In vitro and in vivo evidence that a combination of lapatinib plus S-1 is a promising treatment for pancreatic cancer.

Lapatinib is a small molecule inhibitor of both HER2 and the epidermal growth factor receptor (EGFR). We investigated the effect of treatment with lapatinib alone or in combination with a fluoropyrimidine derivative S-1 against pancreatic cancer. The HER2/EGFR expression in each of the four pancreatic cancer cell lines MiaPaca-2, PANC-1, Capan-1 and Capan-2 was measured by flow cytometry. The anti-tumor effects of lapatinib (30 mg/kg) and/or S-1 (10 mg/kg) were evaluated using female BALB/c nude mice xenografts generated using these four cell lines. Synergy between lapatinib and S-1 was examined by median effect analysis in vitro. Resected pancreatic cancer tissues from 137 patients were immunohistochemically stained with anti-human HER2 and EGFR antibodies.
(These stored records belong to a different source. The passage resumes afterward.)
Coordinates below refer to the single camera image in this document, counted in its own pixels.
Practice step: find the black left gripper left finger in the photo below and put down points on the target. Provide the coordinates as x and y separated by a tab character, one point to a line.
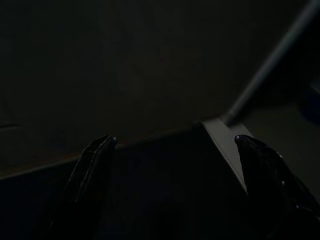
87	175

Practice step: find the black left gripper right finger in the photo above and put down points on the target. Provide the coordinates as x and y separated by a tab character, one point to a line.
265	180

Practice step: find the grey metal pole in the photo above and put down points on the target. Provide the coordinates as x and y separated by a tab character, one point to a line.
272	60
The administration of lapatinib as a single agent substantially suppressed tumor growth in vivo of all pancreatic cancer cell lines examined. A strong correlation was observed between HER2 expression and the anti-tumor effect of lapatinib in vivo. Lapatinib synergized with S-1 to inhibit the tumor growth of MiaPaca-2 and PANC-1 xenografts. When used as a single agent in vitro, lapatinib barely inhibit the cell growth of any cell line. However, lapatinib synergized with the anti-tumor activity of the S-1 components 5-fluorouracil and 5-chloro-2,4-dihydrogenase against all cell lines. Immunohistochemical staining demonstrated that 70% of the pancreatic cancers overexpressed HER2 and/or EGFR. Both lapatinib monotherapy and combined treatment with S-1 may be promising treatments for patients with pancreatic cancers; the majority these cancers express lapatinib target molecules.